Species of flowering plant

Babiana horizontalis is a species of geophyte of up to 5 cm high that is assigned to the family Iridaceae. It has leaves that consist of a sheath and a blade that are at a right angle with each other. The leaf blades are lance-shaped and have a left and right surface, rather than an upper and lower surface. The leaf blades have three or four prominent ribs, hardly pleated and glabrous except for some long hairs along the upper margin. The inflorescence contains two to five zygomorphic lilac or olive yellow flowers. Three stamens are crowding under the upper lip. Flowering occurs in June and July. B. horizontalis may be found in the Northern Cape province of South Africa.

== Description ==
Babiana horizontalis is a dwarf species that may grow up to 5 cm in height. The leaves consist of a sheath that encloses the sheaths of higher leaves and of a blade that is at an angle to the sheath. The sheaths of the leaves (officially called pseudo-petiole) are at a right angle with the leaf blades. The glabrous leaf blades are held horizontally, lance-shaped, 3-4 cm long, 1.3 cm high, hardly pleated, with 3-4 prominent ribs and a few long hairs on the upper margin. The flowers are sometimes single, but mostly with 2–5 on a smooth, unbrached stem that rises 2–3 cm above the surface at most and is surrounded by a collar of thick fibres at its base. Each flower is subtended by two bracts, both about 2.5 cm long. The inner bract is forked at the tip, which is pale and dry. The flowers are entirely lilac or olive yellow, or the outer tepals are lilac and the inner yellow. The flower has a narrowly funnel-shaped perianth tube of about 25 mm long and splits into six tepals.
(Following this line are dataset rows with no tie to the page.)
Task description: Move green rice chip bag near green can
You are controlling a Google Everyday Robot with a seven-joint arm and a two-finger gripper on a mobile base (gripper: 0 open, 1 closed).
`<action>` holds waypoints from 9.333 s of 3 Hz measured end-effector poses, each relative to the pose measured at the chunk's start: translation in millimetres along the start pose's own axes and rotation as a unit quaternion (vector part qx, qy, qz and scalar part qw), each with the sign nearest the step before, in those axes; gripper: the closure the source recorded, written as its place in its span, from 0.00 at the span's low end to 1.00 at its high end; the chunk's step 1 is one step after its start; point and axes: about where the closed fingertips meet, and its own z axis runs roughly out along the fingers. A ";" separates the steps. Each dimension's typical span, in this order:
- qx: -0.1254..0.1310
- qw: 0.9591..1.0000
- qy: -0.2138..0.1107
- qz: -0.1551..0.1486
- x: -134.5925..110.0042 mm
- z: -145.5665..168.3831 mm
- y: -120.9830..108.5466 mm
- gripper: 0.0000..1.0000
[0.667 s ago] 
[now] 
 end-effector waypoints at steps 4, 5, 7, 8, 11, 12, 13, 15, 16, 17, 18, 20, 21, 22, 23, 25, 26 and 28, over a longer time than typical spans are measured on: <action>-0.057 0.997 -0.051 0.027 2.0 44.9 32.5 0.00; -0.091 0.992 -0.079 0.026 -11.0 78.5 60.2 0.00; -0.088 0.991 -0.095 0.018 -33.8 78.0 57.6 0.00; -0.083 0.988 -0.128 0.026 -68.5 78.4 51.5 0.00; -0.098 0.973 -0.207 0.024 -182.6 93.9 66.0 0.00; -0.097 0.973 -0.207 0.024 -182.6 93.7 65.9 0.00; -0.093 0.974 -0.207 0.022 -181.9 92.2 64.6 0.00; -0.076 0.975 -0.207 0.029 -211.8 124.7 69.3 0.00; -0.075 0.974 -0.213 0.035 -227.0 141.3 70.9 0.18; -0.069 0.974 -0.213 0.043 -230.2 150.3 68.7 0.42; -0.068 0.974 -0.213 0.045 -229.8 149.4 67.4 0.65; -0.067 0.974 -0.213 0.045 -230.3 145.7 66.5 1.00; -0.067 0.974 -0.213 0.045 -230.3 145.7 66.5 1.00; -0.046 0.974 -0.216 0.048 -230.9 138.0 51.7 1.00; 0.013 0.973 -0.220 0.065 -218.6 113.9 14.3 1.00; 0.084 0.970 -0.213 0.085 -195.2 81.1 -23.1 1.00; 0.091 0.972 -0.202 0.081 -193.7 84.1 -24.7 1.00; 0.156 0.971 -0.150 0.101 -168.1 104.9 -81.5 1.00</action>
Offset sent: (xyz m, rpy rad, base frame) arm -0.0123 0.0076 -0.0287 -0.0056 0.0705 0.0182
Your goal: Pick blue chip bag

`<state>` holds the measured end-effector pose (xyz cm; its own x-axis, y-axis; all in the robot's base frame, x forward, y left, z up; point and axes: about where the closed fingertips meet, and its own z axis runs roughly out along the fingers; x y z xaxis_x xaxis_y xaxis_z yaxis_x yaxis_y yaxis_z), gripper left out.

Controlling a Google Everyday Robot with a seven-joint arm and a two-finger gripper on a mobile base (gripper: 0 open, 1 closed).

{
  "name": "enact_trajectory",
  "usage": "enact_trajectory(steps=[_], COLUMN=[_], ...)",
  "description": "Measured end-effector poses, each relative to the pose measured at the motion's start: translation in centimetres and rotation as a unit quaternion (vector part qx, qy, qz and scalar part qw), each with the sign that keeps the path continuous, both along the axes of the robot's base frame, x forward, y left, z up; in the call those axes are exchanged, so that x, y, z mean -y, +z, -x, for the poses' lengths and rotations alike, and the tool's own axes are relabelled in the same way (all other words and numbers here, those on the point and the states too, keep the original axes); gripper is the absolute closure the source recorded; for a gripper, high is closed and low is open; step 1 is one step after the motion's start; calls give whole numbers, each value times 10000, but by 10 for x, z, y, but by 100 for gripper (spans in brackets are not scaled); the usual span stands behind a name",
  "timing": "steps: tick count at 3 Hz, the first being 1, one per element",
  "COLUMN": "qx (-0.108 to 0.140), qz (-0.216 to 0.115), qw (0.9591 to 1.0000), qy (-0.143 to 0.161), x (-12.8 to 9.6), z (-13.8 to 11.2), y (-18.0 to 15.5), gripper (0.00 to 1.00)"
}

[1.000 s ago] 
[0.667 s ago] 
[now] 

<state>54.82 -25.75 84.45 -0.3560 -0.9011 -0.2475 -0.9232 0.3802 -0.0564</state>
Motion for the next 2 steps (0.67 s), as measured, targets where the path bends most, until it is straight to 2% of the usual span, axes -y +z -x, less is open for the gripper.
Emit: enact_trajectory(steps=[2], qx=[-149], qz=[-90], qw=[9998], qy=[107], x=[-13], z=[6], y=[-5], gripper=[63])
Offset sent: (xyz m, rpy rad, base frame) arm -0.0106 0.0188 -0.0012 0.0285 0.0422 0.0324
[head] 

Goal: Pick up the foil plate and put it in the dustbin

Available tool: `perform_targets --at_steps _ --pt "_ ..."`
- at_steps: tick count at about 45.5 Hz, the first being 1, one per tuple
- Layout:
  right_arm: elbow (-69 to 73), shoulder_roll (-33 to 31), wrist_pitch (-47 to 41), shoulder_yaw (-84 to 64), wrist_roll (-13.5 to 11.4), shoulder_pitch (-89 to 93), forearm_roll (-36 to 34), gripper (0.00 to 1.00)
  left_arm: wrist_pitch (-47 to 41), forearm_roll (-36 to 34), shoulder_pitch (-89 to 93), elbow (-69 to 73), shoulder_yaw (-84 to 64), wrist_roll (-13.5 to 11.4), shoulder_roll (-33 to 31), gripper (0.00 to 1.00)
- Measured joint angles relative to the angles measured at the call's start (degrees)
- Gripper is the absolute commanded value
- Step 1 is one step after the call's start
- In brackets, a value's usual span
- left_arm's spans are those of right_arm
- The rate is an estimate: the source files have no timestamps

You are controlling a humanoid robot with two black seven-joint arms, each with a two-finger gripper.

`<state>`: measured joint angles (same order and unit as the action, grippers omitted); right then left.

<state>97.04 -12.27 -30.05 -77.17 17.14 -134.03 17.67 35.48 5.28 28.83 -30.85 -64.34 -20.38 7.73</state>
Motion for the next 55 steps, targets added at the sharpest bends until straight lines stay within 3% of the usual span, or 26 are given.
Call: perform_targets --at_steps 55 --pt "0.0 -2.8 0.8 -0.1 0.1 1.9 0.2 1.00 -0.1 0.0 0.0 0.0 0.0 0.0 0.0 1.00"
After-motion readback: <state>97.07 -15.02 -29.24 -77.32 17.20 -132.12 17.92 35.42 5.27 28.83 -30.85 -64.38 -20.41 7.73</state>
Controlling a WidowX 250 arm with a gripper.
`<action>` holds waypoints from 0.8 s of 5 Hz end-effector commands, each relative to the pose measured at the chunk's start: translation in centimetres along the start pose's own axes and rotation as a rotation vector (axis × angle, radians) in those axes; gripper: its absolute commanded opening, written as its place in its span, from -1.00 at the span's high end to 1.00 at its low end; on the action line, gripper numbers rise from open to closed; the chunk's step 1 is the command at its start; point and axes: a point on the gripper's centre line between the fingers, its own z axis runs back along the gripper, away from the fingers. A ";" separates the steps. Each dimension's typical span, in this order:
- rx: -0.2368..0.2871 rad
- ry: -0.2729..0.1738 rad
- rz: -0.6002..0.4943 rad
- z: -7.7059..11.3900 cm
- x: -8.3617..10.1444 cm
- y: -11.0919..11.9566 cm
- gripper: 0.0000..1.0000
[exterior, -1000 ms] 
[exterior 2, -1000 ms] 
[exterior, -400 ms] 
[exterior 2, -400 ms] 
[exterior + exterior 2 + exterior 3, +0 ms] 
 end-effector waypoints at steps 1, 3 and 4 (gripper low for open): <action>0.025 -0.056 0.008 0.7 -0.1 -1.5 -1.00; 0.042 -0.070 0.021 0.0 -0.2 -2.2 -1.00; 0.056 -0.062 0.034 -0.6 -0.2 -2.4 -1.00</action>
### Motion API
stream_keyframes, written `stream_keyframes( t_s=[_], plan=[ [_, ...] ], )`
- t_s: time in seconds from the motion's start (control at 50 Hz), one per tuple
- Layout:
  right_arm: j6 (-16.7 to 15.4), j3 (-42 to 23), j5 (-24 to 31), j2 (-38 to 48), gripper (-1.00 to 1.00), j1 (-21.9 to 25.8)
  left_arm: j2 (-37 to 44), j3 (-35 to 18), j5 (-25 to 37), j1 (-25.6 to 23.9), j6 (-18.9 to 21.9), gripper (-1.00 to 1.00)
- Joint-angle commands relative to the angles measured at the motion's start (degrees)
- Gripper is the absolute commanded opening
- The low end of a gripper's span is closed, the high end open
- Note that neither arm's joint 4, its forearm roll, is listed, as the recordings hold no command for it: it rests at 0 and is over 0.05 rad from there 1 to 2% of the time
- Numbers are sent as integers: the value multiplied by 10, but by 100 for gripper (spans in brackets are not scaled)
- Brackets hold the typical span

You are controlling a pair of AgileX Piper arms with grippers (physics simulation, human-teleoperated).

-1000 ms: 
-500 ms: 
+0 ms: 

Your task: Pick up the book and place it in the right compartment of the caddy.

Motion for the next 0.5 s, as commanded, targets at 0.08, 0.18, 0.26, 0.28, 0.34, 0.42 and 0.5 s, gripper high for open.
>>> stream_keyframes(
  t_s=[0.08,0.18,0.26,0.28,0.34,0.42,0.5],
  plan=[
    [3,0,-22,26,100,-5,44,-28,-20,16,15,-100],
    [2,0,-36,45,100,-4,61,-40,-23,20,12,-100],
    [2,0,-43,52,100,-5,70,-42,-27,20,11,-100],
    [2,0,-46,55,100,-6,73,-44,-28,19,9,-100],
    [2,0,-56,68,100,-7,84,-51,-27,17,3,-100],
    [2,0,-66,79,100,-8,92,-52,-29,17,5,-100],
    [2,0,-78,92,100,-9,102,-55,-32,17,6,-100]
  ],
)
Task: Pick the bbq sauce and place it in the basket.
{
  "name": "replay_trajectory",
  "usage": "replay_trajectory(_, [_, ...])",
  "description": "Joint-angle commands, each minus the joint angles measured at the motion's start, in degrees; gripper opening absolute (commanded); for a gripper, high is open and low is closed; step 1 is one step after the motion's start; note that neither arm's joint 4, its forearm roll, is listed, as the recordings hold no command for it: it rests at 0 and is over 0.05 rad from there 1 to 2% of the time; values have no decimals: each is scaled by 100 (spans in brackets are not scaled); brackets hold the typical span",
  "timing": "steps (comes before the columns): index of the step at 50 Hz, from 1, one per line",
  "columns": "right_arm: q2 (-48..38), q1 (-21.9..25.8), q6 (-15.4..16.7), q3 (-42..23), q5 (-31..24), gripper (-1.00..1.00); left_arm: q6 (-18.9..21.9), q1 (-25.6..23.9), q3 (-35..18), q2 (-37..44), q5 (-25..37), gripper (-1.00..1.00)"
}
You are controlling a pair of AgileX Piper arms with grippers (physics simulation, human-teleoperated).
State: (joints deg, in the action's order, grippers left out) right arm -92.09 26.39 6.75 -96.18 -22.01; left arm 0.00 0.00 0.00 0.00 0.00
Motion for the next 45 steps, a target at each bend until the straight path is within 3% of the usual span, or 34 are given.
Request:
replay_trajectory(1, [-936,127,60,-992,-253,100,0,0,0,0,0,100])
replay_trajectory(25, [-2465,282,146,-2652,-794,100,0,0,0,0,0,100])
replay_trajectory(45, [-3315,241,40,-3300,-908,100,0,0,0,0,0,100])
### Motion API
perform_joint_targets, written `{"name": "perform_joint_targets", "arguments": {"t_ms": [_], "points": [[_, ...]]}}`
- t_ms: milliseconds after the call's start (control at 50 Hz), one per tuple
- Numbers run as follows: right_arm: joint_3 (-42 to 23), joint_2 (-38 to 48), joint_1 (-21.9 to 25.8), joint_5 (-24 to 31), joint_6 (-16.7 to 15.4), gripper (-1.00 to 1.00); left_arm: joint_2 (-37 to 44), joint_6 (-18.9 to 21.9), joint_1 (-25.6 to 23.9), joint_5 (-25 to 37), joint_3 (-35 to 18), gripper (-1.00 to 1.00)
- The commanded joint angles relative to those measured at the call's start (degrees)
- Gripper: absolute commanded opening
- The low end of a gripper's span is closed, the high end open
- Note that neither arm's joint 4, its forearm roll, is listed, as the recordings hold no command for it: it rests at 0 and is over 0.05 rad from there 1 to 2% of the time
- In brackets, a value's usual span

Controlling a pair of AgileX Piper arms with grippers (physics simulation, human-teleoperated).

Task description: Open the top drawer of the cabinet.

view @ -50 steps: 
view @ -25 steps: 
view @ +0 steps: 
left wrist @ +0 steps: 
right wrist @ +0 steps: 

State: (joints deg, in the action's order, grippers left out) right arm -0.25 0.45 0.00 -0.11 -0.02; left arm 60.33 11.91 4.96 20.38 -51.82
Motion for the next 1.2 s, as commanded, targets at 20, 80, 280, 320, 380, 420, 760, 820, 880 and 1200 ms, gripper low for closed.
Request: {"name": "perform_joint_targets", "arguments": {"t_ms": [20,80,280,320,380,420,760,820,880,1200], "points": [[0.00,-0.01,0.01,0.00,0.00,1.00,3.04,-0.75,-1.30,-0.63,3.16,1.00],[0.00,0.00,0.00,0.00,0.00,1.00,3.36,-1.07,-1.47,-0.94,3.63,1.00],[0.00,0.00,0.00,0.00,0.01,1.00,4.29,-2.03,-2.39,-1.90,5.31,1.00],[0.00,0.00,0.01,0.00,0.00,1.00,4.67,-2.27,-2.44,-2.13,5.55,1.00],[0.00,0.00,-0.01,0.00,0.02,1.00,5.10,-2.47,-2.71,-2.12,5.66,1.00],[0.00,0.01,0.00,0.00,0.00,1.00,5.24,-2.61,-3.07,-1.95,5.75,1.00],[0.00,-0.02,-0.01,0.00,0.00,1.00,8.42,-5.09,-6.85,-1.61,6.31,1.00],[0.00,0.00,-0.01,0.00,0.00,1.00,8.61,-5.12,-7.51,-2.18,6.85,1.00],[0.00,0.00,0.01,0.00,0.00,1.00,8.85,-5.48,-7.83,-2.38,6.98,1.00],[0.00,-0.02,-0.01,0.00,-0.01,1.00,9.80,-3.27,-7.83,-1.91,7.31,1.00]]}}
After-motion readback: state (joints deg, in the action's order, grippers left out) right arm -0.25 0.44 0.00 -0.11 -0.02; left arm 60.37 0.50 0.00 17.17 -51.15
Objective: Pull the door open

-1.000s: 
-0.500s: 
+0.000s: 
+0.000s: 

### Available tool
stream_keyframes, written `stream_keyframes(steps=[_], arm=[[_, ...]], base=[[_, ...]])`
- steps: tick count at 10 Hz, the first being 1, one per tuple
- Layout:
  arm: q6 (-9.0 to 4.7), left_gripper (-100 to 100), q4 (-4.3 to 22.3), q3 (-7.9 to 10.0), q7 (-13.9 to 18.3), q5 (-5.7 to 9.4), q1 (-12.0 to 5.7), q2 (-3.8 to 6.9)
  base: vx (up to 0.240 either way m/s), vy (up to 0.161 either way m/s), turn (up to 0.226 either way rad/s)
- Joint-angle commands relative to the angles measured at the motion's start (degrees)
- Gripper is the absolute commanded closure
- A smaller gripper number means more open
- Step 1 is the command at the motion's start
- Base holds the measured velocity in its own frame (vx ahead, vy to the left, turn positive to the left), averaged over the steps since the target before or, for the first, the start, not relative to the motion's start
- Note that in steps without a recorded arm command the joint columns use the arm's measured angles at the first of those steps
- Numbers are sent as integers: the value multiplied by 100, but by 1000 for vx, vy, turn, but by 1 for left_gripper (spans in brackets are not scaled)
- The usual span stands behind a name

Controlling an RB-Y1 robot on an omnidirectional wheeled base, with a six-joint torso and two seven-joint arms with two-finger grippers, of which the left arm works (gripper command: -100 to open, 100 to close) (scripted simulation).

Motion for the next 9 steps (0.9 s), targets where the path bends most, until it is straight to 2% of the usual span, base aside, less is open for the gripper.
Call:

The tepals are unequal in length, the one next to the cluster of anthers is about 25 mm long, while those on the opposite side of the flower reach 20-23 mm. The three stamens have filaments of 16-17 mm long and are topped by anthers of about 6 mm. The ovary is hairless and the style divides into three branches just above the tips of the anthers.

== Taxonomy ==
The South African botanist Gwendoline Joyce Lewis described Babiana horizontalis in her revision of the genus published in 1959 based on a specimen collected in 1900 from Anenous Pass, between Steinkopf and Port Nolloth, Northern Cape.

== Distribution ==
B. horizontalis grows on granite outcrops in the southern Richtersveld, Northern Cape province of South Africa. The species is regarded as vulnerable due to being known from seven locations only and suffering from severe overgrazing at some of these locations.